Non voglio preoccupare più di tanto i lettori di questo articolo. Va preso “cum grano salis” e letto con attenzione e leggerezza di animo. Ma consapevoli che siamo ospiti temporanei di un viaggio planetario che dura da miliardi di anni.

L’esplosione dell’Hunga Tonga-Hunga Ha’apai

Il 14 gennaio 2022 è eruttato, con un’esplosione tra le più rare nella storia, il vulcano Hunga Tonga-Hunga Ha’apai, in Polinesia. Una manifestazione esplosiva potentissima: 10 Megatoni di potenza, 500 volte più forte della bomba atomica di Hiroshima). Si è avvertita fino alle isole Fiji e in Nuova Zelanda, distanti rispettivamente 750 e 2.500 km. Fortunatamente ha prodotto solo 3 morti accertati in quanto zone praticamente disabitate.

Sono episodi che il nostro Pianeta in 4,5 miliardi di anni di esistenza ha subito frequentemente. E che periodicamente si manifestano, modificando la fisionomia dello stesso.

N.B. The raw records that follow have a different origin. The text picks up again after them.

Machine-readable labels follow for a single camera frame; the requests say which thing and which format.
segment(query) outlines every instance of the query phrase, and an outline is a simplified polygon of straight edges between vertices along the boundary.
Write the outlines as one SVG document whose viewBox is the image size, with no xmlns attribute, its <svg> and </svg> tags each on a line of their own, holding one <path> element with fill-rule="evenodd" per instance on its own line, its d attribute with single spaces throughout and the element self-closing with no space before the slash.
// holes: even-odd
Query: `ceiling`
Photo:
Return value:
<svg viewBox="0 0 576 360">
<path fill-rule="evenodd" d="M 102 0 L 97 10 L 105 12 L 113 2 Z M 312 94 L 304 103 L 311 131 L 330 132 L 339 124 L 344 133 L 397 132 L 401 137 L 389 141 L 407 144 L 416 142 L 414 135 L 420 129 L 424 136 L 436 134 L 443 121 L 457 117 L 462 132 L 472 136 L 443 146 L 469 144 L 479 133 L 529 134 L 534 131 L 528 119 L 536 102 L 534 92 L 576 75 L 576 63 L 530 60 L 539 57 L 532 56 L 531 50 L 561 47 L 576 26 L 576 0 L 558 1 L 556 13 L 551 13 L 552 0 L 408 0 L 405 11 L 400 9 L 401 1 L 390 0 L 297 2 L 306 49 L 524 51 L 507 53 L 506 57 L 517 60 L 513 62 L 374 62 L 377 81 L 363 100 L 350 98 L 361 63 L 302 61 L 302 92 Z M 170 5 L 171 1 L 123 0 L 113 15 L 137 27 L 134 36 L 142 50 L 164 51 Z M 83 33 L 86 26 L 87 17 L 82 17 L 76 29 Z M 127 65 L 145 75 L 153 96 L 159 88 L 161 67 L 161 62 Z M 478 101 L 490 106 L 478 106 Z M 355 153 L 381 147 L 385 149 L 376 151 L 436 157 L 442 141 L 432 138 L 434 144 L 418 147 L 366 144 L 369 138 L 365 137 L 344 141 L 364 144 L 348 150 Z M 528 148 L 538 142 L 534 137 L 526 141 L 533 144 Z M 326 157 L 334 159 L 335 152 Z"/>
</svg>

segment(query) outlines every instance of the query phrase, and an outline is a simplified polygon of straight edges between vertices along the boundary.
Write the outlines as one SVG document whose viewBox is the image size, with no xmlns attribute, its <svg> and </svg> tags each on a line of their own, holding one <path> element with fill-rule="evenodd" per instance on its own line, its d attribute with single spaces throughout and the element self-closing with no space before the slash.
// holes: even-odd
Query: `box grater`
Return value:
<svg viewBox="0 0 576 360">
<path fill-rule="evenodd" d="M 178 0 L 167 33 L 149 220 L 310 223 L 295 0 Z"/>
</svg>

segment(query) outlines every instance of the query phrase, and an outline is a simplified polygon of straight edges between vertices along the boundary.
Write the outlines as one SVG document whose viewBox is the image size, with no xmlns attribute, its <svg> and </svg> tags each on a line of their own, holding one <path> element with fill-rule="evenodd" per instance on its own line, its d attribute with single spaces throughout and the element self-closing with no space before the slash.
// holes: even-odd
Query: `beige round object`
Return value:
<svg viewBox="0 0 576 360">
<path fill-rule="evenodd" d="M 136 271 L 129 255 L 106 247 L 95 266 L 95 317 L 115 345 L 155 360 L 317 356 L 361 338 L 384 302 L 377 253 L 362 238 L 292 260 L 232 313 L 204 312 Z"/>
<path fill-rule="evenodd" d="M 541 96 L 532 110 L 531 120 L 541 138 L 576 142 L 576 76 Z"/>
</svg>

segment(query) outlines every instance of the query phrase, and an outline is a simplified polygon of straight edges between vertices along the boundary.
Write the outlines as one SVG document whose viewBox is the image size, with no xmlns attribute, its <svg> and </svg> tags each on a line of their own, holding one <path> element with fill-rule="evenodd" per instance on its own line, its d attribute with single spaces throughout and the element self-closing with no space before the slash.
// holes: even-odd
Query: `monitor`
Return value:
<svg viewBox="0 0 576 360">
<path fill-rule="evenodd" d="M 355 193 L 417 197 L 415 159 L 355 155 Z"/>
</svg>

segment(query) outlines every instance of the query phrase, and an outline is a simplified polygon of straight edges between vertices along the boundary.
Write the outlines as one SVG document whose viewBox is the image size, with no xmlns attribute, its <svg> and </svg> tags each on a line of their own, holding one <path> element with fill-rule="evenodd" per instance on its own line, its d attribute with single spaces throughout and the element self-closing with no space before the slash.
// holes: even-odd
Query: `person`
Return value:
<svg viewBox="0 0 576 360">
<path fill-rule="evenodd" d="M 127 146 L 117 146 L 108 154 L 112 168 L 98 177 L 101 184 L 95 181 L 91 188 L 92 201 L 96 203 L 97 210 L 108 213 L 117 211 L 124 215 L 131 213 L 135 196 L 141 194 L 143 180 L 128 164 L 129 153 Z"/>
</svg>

L’eruzione ha provocato un boom sonico e uno tsunami che ha isolato l’area di Tonga. E’ avvenuta in una caldera sottomarina larga cinque chilometri. Il magma è salito in superficie così rapidamente che, entrando in contatto con l’acqua fredda, ha provocato la vaporizzazione istantanea del fluido. Con esplosioni a catena violentissime.

Hunga Tonga

Il vulcano è alto 1.800 mt, ampio 20 km ed è in gran parte sottomarino (emerge 100 mt sul livello del mare). Si trova a 65 km dalla capitale di Tonga, Nuku’alofa e comprende due piccole isole disabitate, Hunga-Ha’pai e Hunga-Tonga. Erutta periodicamente, l’ultima volta è avvenuto nel dicembre 2021. Dopo l’esplosione sono rimaste due piccole lingue di terra sopra il livello del mare, prima collegate da una striscia di terra che si allargava fino a 1,2 chilometri.

Hunga Tonga

Lo Tsunami conseguente all’eruzione ha spazzato nell’intorno vegetazione e strutture. Poi, sotto il livello del mare, ha tranciato i cavi sottomarini delle telecomunicazioni, rendendo priva di internet e telefono tutta l’area e difficoltosi i soccorsi. L’onda lunga è arrivata anche in Perù danneggiando una raffineria di petrolio. Con conseguente massiccia perdita dello stesso in mare.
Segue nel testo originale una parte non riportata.